Data block:
───

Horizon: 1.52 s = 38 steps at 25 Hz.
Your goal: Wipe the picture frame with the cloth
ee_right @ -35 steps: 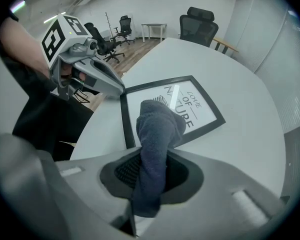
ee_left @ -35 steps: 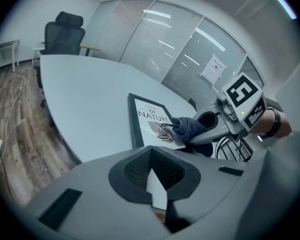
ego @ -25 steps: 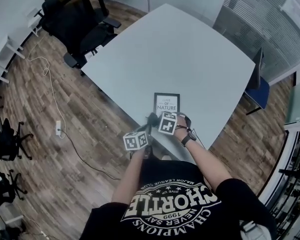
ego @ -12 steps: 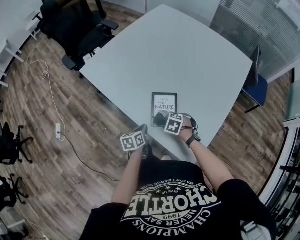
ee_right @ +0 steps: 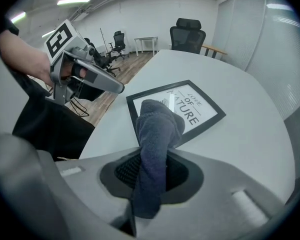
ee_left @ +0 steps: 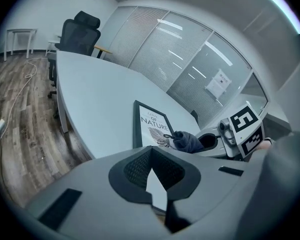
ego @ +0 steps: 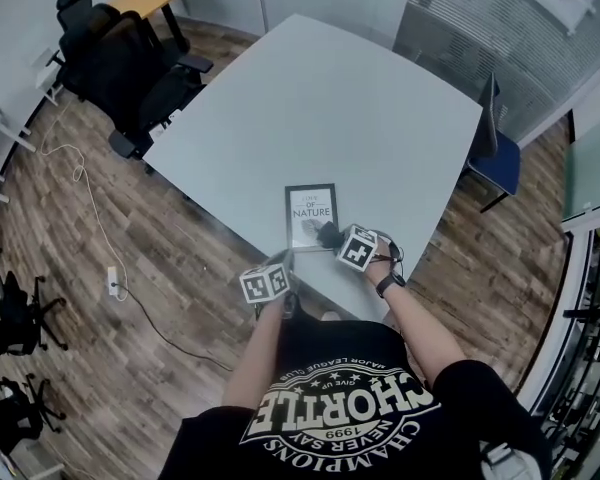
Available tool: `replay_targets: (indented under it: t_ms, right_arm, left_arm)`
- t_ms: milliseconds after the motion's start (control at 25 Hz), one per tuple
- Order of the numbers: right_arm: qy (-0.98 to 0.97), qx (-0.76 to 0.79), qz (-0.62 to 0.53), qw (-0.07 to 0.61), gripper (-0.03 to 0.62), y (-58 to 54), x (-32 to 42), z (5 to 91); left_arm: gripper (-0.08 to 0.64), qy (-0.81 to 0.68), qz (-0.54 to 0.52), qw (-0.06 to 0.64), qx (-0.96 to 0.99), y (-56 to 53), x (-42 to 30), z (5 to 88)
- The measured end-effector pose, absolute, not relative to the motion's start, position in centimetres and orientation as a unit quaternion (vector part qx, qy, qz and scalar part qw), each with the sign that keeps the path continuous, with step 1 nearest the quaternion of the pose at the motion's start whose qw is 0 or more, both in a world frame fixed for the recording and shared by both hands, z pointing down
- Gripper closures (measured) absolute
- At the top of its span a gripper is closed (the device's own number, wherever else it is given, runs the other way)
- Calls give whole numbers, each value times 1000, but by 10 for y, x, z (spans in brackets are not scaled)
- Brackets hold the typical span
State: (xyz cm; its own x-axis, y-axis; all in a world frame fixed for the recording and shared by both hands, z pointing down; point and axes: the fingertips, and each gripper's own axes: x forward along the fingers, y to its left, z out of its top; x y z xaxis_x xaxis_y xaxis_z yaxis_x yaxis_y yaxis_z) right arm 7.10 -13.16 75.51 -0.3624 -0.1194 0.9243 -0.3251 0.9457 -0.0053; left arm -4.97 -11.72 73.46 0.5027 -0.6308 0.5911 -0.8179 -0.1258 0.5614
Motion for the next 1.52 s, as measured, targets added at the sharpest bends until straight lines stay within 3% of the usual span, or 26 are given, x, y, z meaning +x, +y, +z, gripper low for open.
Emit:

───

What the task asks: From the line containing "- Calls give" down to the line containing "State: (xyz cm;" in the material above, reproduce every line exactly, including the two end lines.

Solution to this exercise:
- Calls give whole numbers, each value times 1000, but by 10 for y, x, z (spans in brackets are not scaled)
- Brackets hold the typical span
State: (xyz cm; its own x-axis, y-axis; all in a world frame fixed for the recording and shared by both hands, z pointing down; point and axes: the fingertips, and each gripper's own axes: x forward along the fingers, y to its left, z out of its top; x y z xaxis_x xaxis_y xaxis_z yaxis_x yaxis_y yaxis_z) right arm 7.10 -13.16 75.51 -0.3624 -0.1194 0.9243 -0.3251 0.9457 -0.0053; left arm -4.97 -11.72 73.46 0.5027 -0.6308 0.5911 -0.8179 -0.1258 0.5614

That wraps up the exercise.